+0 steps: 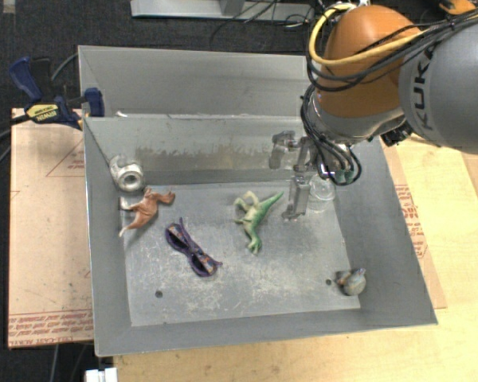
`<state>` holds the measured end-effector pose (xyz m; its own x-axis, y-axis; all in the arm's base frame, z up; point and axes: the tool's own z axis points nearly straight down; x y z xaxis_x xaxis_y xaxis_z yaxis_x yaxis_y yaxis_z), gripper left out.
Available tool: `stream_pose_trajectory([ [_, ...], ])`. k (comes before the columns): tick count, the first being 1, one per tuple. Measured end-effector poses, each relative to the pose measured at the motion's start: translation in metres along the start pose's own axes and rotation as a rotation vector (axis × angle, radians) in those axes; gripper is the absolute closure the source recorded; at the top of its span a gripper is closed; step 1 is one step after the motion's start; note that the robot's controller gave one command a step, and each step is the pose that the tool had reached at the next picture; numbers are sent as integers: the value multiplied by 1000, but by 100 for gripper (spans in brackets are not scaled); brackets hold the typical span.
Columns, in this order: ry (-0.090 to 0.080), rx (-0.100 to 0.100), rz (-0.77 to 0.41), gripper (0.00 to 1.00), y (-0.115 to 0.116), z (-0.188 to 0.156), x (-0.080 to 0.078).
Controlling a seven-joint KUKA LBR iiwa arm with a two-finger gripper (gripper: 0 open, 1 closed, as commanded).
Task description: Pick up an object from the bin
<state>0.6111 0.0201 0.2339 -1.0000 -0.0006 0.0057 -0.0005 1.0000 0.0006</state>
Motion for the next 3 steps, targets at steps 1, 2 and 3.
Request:
stream_pose_trajectory([
  [1, -8, 0, 1, 0, 0, -5, -1],
  [2, 5, -1, -101, 0, -9, 88, -10],
  [3, -10, 0, -199, 0, -4, 75, -15],
])
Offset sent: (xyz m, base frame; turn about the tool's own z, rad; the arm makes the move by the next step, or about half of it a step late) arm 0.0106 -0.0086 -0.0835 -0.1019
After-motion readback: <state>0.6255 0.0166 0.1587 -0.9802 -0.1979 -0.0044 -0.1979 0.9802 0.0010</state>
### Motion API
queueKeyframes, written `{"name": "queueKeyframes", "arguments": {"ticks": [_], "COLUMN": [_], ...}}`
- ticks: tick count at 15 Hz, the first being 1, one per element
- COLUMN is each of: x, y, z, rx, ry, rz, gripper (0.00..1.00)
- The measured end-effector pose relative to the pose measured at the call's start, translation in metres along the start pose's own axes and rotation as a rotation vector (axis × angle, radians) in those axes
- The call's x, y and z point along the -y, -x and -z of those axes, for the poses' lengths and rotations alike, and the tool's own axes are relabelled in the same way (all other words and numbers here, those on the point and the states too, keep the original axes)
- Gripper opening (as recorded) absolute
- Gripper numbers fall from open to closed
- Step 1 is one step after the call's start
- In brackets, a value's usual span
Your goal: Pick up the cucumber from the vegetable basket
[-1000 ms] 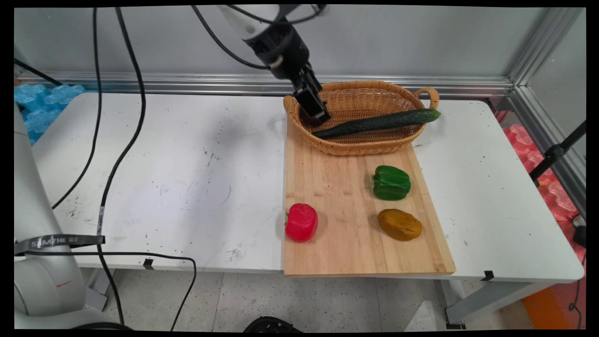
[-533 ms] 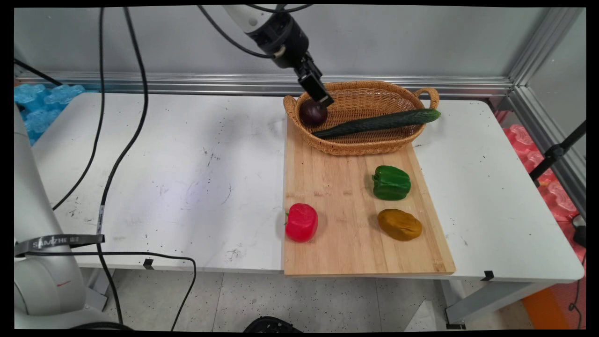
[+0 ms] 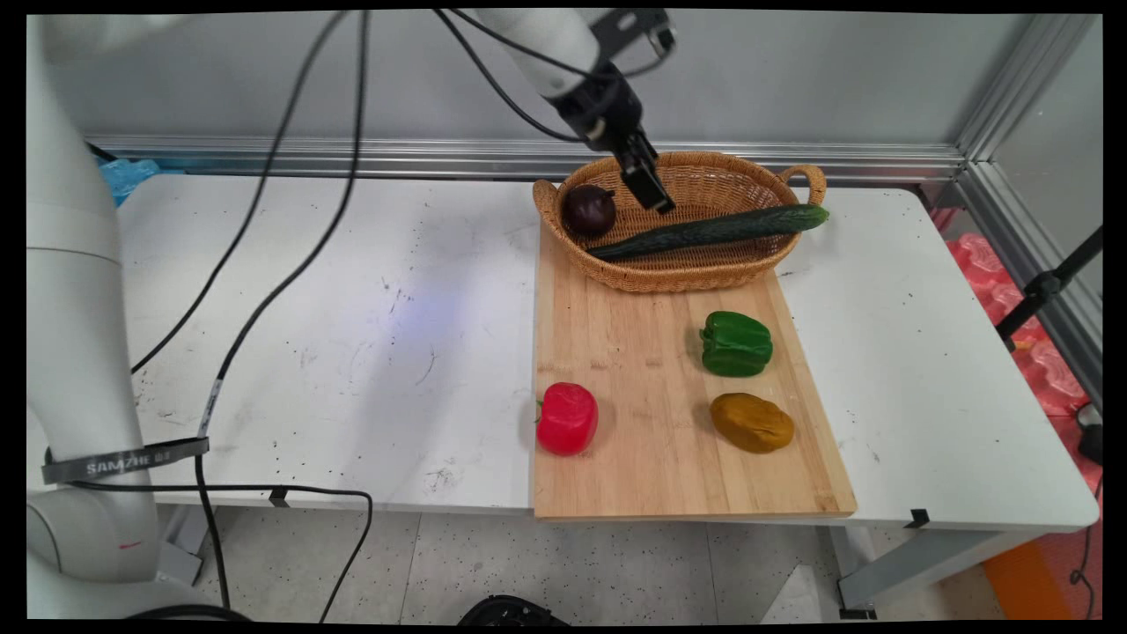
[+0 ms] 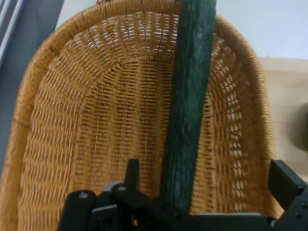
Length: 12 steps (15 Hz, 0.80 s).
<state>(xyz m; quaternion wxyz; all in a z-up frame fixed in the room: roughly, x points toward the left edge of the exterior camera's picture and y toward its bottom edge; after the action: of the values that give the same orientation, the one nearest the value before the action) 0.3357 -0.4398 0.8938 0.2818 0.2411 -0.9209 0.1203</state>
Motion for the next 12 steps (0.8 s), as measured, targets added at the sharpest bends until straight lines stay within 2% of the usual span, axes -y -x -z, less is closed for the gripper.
{"name": "queueKeyframes", "arguments": {"ticks": [3,9,12], "x": [0.007,0.017,0.02], "y": [-0.006,-0.012,-0.014], "z": [-0.043,-0.104,-0.124], "rx": [0.014,0.037,0.043], "ry": [0.015,0.038,0.05], "rz": [-0.041,-0.086,-0.103], "gripper": [1.0,1.0,1.0]}}
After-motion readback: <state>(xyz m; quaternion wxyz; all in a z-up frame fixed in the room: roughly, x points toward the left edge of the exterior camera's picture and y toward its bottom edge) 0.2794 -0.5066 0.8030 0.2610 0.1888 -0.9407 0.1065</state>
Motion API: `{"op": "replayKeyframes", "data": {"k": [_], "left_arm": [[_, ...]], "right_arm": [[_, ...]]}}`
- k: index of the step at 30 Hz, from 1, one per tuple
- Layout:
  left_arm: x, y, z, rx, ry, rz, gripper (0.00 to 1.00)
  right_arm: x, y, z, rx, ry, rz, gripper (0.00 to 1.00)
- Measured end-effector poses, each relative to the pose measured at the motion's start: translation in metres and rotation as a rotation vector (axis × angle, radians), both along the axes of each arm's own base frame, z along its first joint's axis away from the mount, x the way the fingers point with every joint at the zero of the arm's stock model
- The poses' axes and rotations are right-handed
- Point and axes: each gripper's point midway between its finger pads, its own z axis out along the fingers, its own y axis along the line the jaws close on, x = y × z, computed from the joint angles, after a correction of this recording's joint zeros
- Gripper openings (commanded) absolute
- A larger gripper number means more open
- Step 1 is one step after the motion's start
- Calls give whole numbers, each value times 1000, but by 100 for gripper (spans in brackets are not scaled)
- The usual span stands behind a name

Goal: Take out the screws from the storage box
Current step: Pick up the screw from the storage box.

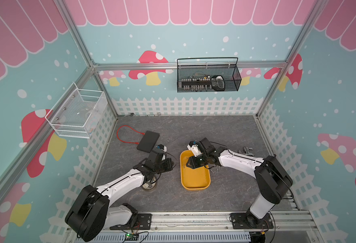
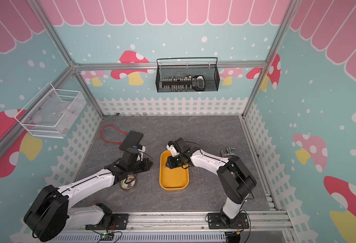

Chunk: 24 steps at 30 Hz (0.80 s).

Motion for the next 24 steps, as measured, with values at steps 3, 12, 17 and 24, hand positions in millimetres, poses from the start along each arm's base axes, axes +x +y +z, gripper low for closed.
{"op": "replayKeyframes", "data": {"k": [3,12,17,24], "left_arm": [[-5,-3,-5,-32,13,-12,2],[-6,-12,-10,-74,19,-39,2],[-7,-16,-14,-84,31,-57,2],[-10,-22,-21,-91,49,-77,2]], "right_arm": [[2,2,-15,-41,19,6,36],[1,17,-35,-136,19,44,36],[-1,16,-45,-179,20,49,35],[5,21,-47,-205,-1,46,30]]}}
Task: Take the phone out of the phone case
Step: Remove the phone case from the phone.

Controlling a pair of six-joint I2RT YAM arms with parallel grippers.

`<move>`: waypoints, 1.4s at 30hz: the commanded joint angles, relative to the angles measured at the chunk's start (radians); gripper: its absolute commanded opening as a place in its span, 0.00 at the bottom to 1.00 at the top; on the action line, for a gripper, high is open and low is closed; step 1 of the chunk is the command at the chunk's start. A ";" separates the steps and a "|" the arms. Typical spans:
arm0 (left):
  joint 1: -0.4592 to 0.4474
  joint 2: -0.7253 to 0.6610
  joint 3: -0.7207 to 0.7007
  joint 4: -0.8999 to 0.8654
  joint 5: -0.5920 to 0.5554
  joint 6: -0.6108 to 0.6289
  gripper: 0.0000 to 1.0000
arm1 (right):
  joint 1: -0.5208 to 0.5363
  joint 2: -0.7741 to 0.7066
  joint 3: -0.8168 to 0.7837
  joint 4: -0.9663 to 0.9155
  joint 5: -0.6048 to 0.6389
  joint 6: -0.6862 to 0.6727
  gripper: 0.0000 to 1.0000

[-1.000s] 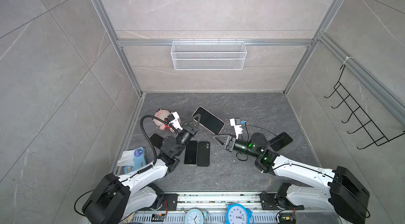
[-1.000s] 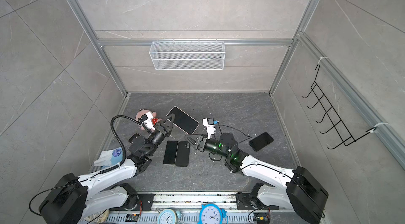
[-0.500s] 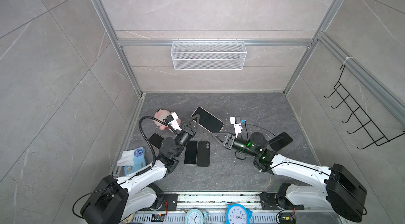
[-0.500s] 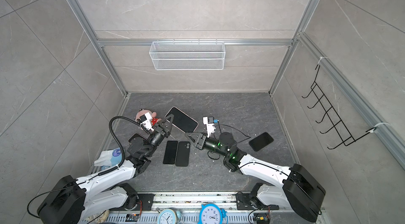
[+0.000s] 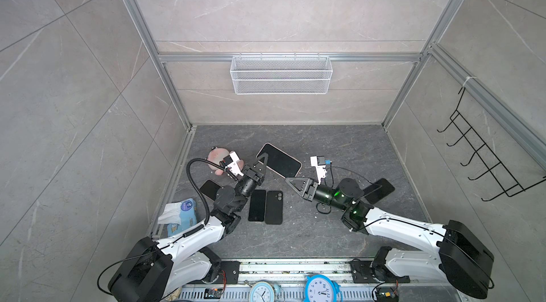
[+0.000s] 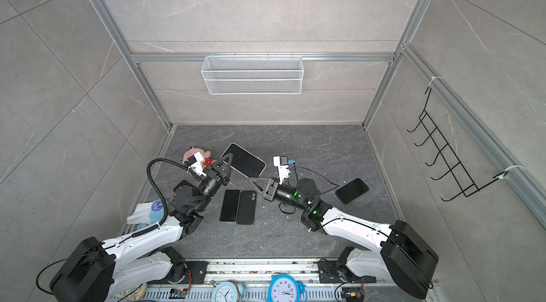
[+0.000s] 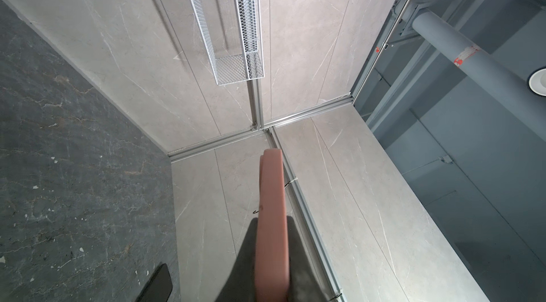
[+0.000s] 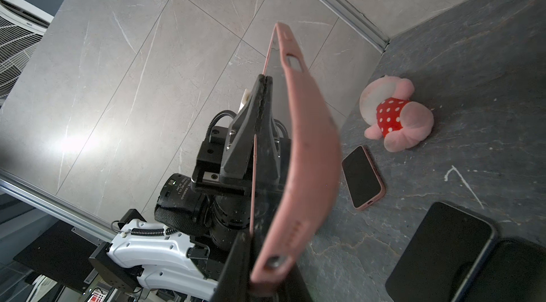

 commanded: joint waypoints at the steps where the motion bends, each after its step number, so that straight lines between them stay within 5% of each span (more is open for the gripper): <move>1: -0.005 -0.039 0.074 -0.087 -0.014 -0.018 0.00 | 0.005 -0.006 0.024 -0.137 -0.017 -0.179 0.00; 5: -0.006 -0.071 0.125 -0.243 -0.003 -0.021 0.00 | 0.005 -0.035 0.039 -0.298 0.027 -0.340 0.00; 17: -0.005 -0.026 0.191 -0.304 0.019 -0.058 0.00 | 0.008 -0.041 0.086 -0.485 0.162 -0.675 0.00; 42: 0.014 0.001 0.281 -0.341 0.070 -0.072 0.00 | 0.009 -0.068 0.047 -0.475 0.255 -0.906 0.14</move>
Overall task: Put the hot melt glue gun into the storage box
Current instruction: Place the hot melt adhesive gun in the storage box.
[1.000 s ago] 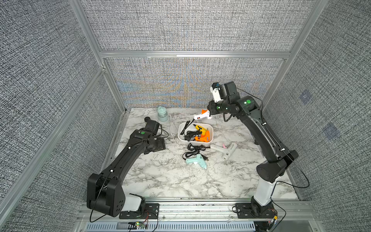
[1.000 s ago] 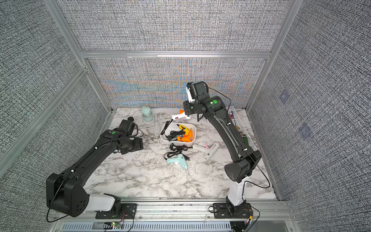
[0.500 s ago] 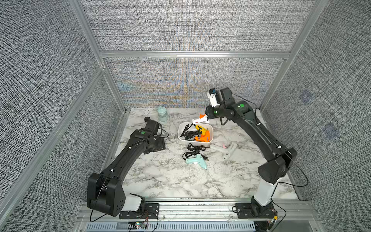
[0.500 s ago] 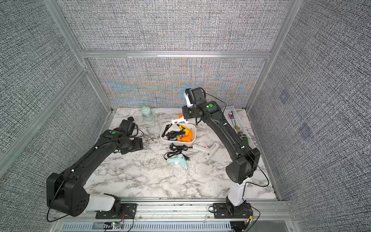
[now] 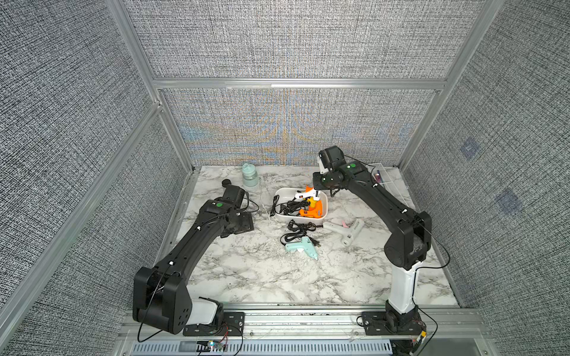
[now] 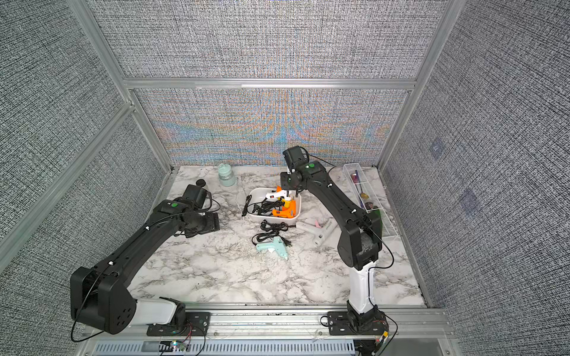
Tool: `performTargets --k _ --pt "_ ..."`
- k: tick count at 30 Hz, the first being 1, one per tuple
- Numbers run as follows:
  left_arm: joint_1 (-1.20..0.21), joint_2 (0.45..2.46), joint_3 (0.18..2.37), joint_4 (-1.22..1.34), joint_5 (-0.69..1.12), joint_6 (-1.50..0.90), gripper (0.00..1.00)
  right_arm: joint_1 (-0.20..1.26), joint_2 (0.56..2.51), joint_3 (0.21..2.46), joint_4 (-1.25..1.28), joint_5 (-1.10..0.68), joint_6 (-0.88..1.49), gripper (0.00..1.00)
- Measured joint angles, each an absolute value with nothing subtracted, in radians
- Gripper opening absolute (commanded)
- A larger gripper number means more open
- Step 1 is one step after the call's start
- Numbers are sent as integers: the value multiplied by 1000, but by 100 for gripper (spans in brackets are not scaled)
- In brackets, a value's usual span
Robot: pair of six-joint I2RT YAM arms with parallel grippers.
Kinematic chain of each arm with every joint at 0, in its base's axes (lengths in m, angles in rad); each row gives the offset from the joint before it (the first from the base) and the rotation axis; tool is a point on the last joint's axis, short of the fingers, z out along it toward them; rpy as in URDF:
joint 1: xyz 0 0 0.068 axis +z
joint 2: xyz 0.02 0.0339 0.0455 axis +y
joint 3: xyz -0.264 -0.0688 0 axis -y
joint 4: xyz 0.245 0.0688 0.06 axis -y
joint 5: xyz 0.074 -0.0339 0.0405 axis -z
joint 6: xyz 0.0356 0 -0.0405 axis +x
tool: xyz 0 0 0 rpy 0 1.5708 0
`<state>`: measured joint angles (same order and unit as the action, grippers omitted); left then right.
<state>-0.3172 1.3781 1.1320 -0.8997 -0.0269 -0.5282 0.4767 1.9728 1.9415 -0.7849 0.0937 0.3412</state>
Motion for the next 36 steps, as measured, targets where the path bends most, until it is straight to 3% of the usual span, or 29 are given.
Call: performTargets --k 16,24,36 --pt "-317 1386 1122 -897 -27 -528 79 432 1960 1944 -832 203 352 6" --pt "-317 1386 1124 -896 -27 -528 79 501 2062 1991 -897 167 295 6" --pt "-317 1386 1142 -905 -27 -528 79 529 2298 2275 -1012 93 278 6"
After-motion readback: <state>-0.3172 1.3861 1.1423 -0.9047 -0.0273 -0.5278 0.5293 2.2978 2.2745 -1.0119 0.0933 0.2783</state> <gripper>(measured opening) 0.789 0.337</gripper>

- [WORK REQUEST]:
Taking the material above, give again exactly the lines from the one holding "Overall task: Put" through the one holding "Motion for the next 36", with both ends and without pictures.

- [ANSWER TO THIS PROBLEM]:
Overall task: Put the hot melt glue gun into the storage box
Current instruction: Place the hot melt adhesive gun in the storage box.
[1.000 s ago] 
[1.000 s ago] 
[0.500 s ago] 
[0.500 s ago] 
[now] 
[now] 
Tool: `performTargets --k _ --pt "_ ..."`
- k: tick count at 30 Hz, the first being 1, one per tuple
- Numbers run as follows:
  left_arm: joint_1 (-1.20..0.21), joint_2 (0.45..2.46), joint_3 (0.18..2.37), joint_4 (-1.22..1.34), joint_5 (-0.69..1.12), joint_6 (-1.50..0.90), gripper (0.00..1.00)
  right_arm: joint_1 (-0.20..1.26), joint_2 (0.56..2.51), joint_3 (0.21..2.46), joint_4 (-1.25..1.28), joint_5 (-1.10..0.68), joint_6 (-0.88..1.49), gripper (0.00..1.00)
- Measured joint angles, each an absolute value with nothing subtracted, in radians
- Gripper opening absolute (commanded)
- A larger gripper number means more open
- Step 1 is one step after the call's start
- Numbers are sent as integers: the value multiplied by 1000, but by 100 for gripper (spans in brackets are not scaled)
- In brackets, a value's usual span
Robot: pair of six-joint I2RT YAM arms with parallel grippers.
Kinematic chain of each arm with every joint at 0, in its base's axes (lengths in m, angles in rad); each row gives the offset from the joint before it (the first from the base) and the rotation axis; tool is a point on the last joint's axis, short of the fingers, z out along it toward them; rpy as in URDF:
joint 1: xyz 0 0 0.068 axis +z
joint 2: xyz 0.02 0.0339 0.0455 axis +y
joint 3: xyz -0.264 -0.0688 0 axis -y
joint 4: xyz 0.245 0.0688 0.06 axis -y
joint 5: xyz 0.074 -0.0339 0.0405 axis -z
joint 6: xyz 0.0356 0 -0.0405 axis +x
tool: xyz 0 0 0 rpy 0 1.5708 0
`<state>`: measured joint angles (same order and unit as the action, grippers omitted); left then right.
<state>-0.3172 1.3781 1.1320 -0.8997 -0.0269 -0.5282 0.4767 1.9728 1.9415 -0.7849 0.0937 0.3412</state>
Motion for the next 36 steps, as measured, targets where the path bends most, until it is straight to 3% of the usual span, or 29 are given.

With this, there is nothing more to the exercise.